Hadassa Bimko Rosensaft (August 26, 1912 – October 3, 1997) was a Polish holocaust survivor. She is credited with saving thousands of Holocaust victims.

Biography
Rosensaft was born on August 26, 1912, in Sosnowiec, Poland. She studied dentistry at the University of Nancy, in France. Rosensaft graduated in 1935, with a degree in dental surgery. She soon returned to Sosnowiec, where she found employment as a dentist. On August 2, 1943, Rosensaft was deported to Auschwitz concentration camp. While at the camp, she worked as a doctor under Josef Mengele. In her doctoring, Rosensaft saved many lives by smuggling medical materials to them, and doctoring and disguising their wounds.

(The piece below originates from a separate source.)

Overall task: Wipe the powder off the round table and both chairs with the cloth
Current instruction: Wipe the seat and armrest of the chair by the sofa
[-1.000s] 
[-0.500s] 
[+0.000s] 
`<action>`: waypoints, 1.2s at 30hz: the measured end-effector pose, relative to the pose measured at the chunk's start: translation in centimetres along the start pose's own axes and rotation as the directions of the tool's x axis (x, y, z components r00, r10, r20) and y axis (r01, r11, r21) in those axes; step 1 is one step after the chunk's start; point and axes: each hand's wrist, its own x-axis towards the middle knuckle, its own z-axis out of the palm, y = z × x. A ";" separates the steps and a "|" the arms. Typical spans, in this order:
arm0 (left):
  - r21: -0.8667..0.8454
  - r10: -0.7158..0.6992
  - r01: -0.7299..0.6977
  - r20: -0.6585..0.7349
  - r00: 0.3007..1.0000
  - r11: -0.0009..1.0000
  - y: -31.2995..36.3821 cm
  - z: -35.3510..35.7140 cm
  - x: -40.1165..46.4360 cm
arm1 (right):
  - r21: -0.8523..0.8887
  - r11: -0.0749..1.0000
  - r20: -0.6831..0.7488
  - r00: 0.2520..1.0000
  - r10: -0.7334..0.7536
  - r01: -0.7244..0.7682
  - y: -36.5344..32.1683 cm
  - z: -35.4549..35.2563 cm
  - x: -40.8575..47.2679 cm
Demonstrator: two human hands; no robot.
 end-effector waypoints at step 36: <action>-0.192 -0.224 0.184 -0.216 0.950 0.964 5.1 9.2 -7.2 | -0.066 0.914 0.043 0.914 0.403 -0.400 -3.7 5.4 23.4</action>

On November 14, 1944, Rosensaft was placed in charge of what would grow to be over 150 children at Bergen-Belsen concentration camp. She cared for them until the camp was liberated by British forces on April 15, 1945. Two days later, H. L. Glyn Hughes placed Rosensaft in charge of caring for all of the camps wounded. After the war was over, in 1945, Rosensaft became a member of the Central Committee of Liberated Jews, and would later be elected vice-chair. During the Nuremberg trials, she served as a key witness. Rosensaft would help identify 15 of the defendants including Josef Kramer.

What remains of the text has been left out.